Em Cambiano, vinte quilômetros ao sul de Turim, há um galpão branco onde 150 técnicos trabalham em silêncio absoluto. Não é uma metáfora. O Pininfarina Battista é montado em sigilo acústico — cada parafuso, cada conector, cada peça de fibra de carbono é instalada sem o coro mecânico que define qualquer linha de montagem automotiva tradicional.

A razão é simples: o Battista é, antes de tudo, uma declaração contra o ruído.

Mil oitocentos e setenta e quatro cavalos. Zero decibéis

Os números do hipercarro italiano são quase obscenos. 1.874 cavalos distribuídos por quatro motores elétricos. 0 a 100 km/h em 1,79 segundo — mais rápido que um F1 — e velocidade máxima de 350 km/h. Mas a engenharia que dá ao Battista sua identidade não está na potência. Está na ausência.

“Construímos um carro de 1.900 cavalos que faz o som de uma biblioteca”, resume Luca Borgogno, diretor de design da Pininfarina, em sua sala envidraçada com vista para o estúdio principal. “A próxima geração de luxo automotivo não vai competir por barulho. Vai competir por intenção.”

O futuro do gran turismo é tátil. Não auditivo.

Cento e cinquenta unidades. Cinquenta milhões de euros em vendas

A produção do Battista é limitada a 150 unidades — 50 para a América do Norte, 50 para a Europa, 50 para Ásia e Oriente Médio. Apenas duas vieram para o Brasil. Ambas para colecionadores discretos: um industrial de Minas Gerais e uma família paulistana que pediu para não ser identificada.

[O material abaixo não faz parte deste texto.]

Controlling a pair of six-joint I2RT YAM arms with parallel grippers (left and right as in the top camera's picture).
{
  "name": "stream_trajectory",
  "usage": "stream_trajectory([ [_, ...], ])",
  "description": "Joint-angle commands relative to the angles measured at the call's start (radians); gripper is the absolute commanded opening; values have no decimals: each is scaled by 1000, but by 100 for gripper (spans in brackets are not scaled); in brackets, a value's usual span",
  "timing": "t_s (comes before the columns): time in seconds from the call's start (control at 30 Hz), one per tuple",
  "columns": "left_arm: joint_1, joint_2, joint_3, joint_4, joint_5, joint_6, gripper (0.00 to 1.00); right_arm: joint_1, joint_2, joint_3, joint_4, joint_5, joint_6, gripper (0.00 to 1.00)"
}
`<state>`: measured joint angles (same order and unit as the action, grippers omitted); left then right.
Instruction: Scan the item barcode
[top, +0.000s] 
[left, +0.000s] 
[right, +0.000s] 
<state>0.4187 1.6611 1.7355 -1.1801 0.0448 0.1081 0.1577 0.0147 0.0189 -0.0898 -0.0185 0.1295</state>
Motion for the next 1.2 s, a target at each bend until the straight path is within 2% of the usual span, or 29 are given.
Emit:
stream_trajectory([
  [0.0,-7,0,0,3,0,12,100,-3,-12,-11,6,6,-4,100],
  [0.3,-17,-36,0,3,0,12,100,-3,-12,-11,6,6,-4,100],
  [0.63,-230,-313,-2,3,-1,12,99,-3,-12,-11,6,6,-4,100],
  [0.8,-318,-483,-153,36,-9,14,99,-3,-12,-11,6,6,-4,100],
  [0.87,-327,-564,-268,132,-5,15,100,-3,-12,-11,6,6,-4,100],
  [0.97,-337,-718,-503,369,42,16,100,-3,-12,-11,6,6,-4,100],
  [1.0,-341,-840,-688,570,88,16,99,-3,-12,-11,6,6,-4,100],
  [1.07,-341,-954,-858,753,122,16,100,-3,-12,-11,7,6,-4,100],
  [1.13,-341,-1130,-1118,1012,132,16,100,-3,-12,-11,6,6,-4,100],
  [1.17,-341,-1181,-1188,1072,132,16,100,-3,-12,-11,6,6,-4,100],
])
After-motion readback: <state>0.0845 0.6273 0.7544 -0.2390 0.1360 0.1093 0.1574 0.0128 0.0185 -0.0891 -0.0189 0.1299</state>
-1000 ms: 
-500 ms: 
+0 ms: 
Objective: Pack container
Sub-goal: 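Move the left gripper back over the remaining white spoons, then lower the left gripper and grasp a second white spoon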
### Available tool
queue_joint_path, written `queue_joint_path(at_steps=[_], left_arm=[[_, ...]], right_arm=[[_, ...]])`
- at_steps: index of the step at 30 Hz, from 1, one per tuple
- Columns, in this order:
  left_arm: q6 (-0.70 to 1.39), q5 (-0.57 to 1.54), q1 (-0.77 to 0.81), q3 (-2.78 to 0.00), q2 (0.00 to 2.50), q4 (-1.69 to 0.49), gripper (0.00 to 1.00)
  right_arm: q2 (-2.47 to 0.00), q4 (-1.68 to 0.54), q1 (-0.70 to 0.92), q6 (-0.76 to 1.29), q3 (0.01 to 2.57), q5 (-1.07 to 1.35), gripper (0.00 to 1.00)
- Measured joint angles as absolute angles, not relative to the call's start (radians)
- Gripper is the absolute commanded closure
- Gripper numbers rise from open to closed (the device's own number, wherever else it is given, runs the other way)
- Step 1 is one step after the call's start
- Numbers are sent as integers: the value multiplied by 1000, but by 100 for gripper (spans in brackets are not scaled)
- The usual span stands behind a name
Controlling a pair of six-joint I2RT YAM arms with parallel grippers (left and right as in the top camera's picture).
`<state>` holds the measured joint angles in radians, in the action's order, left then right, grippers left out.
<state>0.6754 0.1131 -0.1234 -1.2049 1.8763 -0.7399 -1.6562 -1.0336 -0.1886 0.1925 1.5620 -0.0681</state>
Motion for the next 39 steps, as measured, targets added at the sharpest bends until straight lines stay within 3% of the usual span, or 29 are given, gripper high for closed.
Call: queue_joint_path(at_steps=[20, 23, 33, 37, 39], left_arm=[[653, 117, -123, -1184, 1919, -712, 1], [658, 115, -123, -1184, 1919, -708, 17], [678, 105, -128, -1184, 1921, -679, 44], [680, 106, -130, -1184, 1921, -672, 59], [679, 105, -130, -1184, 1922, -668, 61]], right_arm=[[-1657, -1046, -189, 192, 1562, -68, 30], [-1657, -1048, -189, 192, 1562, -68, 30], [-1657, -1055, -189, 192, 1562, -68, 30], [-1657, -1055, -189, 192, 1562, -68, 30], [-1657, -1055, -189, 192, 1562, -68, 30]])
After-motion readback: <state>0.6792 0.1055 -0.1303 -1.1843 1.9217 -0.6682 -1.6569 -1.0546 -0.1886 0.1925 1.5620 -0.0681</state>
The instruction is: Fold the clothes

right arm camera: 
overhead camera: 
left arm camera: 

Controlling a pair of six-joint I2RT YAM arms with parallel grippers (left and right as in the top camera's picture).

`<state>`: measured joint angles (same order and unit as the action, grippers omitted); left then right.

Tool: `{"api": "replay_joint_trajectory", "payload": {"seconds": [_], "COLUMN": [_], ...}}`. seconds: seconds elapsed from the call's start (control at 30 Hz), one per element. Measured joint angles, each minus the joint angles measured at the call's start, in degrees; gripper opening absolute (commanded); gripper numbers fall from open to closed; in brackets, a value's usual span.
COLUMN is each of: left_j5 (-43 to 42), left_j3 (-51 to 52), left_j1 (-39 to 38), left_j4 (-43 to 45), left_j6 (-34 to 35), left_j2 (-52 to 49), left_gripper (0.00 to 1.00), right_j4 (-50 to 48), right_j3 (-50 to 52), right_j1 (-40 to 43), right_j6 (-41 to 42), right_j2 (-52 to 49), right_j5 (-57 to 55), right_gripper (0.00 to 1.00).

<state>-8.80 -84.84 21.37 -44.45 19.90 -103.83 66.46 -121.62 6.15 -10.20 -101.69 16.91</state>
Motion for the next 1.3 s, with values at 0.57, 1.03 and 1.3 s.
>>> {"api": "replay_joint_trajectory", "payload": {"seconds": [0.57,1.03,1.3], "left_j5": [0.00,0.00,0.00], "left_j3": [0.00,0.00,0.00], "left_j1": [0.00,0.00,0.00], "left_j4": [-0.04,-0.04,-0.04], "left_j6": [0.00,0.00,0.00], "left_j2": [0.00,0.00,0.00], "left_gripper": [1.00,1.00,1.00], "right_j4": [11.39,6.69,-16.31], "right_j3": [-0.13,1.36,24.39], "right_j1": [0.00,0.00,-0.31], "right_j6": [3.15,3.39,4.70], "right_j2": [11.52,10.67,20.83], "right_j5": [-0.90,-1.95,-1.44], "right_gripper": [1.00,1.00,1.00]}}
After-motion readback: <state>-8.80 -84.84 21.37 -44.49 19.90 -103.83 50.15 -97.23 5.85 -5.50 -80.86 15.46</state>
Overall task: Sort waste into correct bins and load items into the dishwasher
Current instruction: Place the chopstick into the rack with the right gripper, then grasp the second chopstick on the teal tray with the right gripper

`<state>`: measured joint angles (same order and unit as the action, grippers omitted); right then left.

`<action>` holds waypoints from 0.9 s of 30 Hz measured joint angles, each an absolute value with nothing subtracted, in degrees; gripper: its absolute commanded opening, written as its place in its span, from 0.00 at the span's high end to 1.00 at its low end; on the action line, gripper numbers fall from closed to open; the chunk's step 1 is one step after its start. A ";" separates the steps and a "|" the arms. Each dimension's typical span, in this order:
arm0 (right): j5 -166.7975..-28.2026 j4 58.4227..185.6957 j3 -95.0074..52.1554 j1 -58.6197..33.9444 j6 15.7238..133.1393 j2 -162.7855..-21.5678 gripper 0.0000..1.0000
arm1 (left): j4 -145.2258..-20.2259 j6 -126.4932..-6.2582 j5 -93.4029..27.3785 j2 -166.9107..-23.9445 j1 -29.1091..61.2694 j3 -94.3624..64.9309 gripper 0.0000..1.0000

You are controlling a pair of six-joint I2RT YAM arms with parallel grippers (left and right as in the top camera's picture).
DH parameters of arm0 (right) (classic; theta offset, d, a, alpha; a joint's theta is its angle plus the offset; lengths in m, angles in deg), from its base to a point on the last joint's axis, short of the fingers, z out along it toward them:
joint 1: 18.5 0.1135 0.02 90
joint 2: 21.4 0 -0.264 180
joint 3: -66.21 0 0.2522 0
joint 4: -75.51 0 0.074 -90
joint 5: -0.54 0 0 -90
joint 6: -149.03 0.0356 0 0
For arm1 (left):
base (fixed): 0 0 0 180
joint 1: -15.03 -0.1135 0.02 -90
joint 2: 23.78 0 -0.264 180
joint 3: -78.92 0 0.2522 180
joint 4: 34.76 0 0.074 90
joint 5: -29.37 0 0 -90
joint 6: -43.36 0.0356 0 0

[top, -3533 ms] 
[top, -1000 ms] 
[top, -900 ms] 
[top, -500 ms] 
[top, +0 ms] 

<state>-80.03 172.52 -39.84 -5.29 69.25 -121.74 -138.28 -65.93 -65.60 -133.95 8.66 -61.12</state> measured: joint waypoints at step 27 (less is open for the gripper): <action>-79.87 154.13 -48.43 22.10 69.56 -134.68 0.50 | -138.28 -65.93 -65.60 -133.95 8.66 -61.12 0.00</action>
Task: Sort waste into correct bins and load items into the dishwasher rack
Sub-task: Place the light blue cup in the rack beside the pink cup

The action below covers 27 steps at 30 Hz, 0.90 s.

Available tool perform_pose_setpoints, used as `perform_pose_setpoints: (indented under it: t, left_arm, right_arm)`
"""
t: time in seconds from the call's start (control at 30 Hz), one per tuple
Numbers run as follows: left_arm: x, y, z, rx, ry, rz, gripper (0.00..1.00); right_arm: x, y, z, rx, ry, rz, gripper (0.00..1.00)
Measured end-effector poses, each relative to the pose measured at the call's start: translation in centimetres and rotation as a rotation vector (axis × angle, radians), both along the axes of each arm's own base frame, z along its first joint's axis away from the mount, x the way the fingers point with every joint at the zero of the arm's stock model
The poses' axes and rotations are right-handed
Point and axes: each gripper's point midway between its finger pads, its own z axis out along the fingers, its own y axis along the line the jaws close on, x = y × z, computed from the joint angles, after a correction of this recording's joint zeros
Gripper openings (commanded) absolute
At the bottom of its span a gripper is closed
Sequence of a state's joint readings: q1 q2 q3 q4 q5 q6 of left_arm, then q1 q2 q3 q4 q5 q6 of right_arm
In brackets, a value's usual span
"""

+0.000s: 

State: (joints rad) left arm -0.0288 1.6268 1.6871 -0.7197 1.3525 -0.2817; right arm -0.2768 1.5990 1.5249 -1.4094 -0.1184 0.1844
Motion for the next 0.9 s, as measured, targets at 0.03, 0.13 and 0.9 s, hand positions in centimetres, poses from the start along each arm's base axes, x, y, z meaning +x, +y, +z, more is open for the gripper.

O preço por unidade — €2,2 milhões antes de impostos — coloca o Battista entre os carros mais caros do mundo. Mas, como observa Borgogno, “preço aqui é uma métrica errada. O que está em jogo é a aposta de que o gran turismo elétrico pode preservar a alma do que a Pininfarina sempre fez — não pela performance, mas pela proporção. Pela linha. Pelo silêncio que ressoa.”

O Brasil entra no mapa

Para o mercado brasileiro de hipercarros — historicamente concentrado em Ferrari, Lamborghini e Bugatti — a chegada do Battista marca uma mudança de tom. “O comprador brasileiro de alto luxo automotivo está migrando de marca para autor”, comenta Felipe Bonaldi, consultor de coleções privadas. “Pininfarina é nome de design, não de motor. Quem compra um Battista está comprando um Battista — não um carro elétrico, não um italiano. É uma escolha estética, no sentido mais antigo da palavra.”

O primeiro Battista entregue no Brasil chegou em maio, encaixotado em uma cápsula térmica e descarregado em uma garagem subterrânea ao norte da capital paulista. Ainda não rodou. “Está em quarentena estética”, brinca o proprietário, segundo Bonaldi. “Ele quer olhar antes de dirigir.”